Duke of Upper Tao
- Reign: 945 – 961
- Predecessor: Bagrat I
- Successor: Bagrat II
- Dynasty: Bagrationi
- Father: Bagrat I of Tao
- Religion: Eastern Orthodox Church

= Adarnase V of Tao =

Adarnase V, sometimes rendered as Adarnase II or Adarnase IV, (ადარნასე) (died 961) was a Georgian prince of the Bagratid dynasty of Tao-Klarjeti and hereditary ruler of Upper Tao with the Byzantine titles of magistros (945) and curopalates (958).

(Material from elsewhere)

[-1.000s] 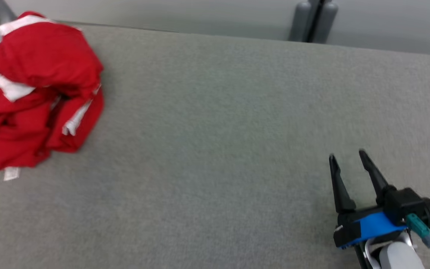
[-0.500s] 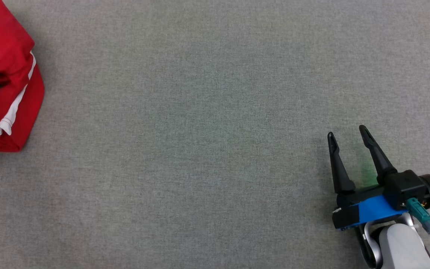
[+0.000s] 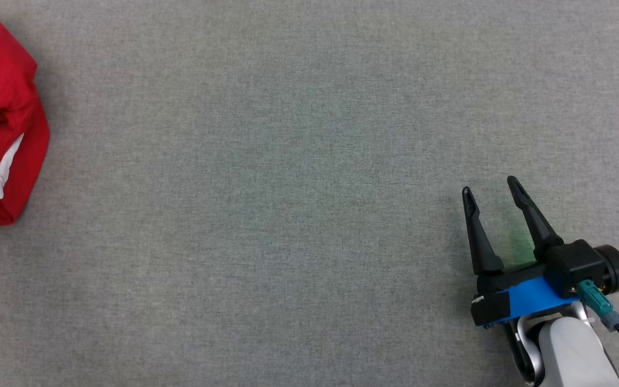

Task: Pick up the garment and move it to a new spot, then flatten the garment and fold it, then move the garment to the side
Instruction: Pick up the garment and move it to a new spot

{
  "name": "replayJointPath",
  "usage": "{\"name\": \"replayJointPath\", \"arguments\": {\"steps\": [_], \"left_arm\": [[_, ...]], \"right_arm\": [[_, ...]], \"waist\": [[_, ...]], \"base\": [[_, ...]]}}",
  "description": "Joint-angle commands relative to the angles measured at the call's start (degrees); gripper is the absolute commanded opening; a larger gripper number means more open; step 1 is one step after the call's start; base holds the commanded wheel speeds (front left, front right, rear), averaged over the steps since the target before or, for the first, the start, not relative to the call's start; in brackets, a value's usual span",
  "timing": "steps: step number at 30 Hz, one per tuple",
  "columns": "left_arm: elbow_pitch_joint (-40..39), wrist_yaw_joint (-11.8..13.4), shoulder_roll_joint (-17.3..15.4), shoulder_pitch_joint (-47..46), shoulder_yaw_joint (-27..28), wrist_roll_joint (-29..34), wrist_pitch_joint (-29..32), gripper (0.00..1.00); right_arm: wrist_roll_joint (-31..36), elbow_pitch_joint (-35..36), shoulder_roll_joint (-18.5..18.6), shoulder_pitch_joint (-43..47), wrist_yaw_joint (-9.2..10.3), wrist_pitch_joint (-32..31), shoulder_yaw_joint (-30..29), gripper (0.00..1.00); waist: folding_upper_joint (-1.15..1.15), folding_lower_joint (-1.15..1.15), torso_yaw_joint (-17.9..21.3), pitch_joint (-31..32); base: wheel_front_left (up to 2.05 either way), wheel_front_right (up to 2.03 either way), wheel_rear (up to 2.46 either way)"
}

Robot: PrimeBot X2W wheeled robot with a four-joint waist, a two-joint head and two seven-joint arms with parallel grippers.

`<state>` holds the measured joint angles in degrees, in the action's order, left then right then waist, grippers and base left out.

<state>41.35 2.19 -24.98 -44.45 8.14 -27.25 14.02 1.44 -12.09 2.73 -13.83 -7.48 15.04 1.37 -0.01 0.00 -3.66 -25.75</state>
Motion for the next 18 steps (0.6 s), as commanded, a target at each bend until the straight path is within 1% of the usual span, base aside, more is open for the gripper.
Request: {"name": "replayJointPath", "arguments": {"steps": [1,3,6,11,18], "left_arm": [[0.1,-0.3,0.1,-0.5,-0.4,-0.3,0.2,0.00],[0.2,-1.0,0.2,-0.5,-0.5,-0.8,0.3,0.00],[0.4,-1.9,-0.5,-0.9,-0.5,-1.0,-0.7,0.00],[-0.4,-3.4,-1.5,-2.6,-1.4,-0.1,-3.3,0.00],[-2.9,-6.2,-1.5,-5.9,-5.0,1.8,-4.9,0.00]], "right_arm": [[-0.1,-0.2,0.3,-0.8,-0.03,0.2,0.0,1.00],[-0.4,-0.2,0.3,-0.8,-0.03,0.2,0.1,1.00],[-0.7,-0.2,0.3,-0.9,-0.03,0.2,-0.1,1.00],[-0.9,-0.4,0.3,-0.7,-0.03,0.2,-0.5,1.00],[-1.8,-0.9,0.3,0.7,-0.03,0.2,-0.8,1.00]], "waist": [[0.01,0.00,0.2,0.1],[0.01,0.00,0.5,0.2],[0.01,0.00,0.9,0.3],[0.01,0.00,1.0,1.2],[0.01,0.00,0.5,4.6]], "base": [[0.00,0.00,0.00],[0.00,0.00,0.00],[0.00,0.00,0.00],[0.00,0.00,0.00],[0.00,0.00,0.00]]}}
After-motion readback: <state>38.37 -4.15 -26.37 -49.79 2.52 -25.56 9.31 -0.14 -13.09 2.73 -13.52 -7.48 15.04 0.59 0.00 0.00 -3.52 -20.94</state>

The name Adarnase derives from Middle Persian Ādurnarsēh, with the second component of the word (Nase) being the Georgian attestation of the Middle Persian name Narseh, which ultimately derives from Avestan nairyō.saŋya-. The Middle Persian name Narseh also exists in Georgian as Nerse. The name Ādurnarsēh appears in the Armenian language as Atrnerseh.

Adarnase was the son of Bagrat Magistros and succeeded him as duke of Tao in 945. Adarnase and, more prominently, his son David III benefited from the weakness of their cousins, the "royal" Bagratid line of Iberia-Kartli, to assert their influence and prestige in the region. Adarnase was probably married to a daughter of David, member of the Klarjeti line of the Bagratids. They had two sons: David III, and Bagrat II, who forced him to resign and retire to a monastery.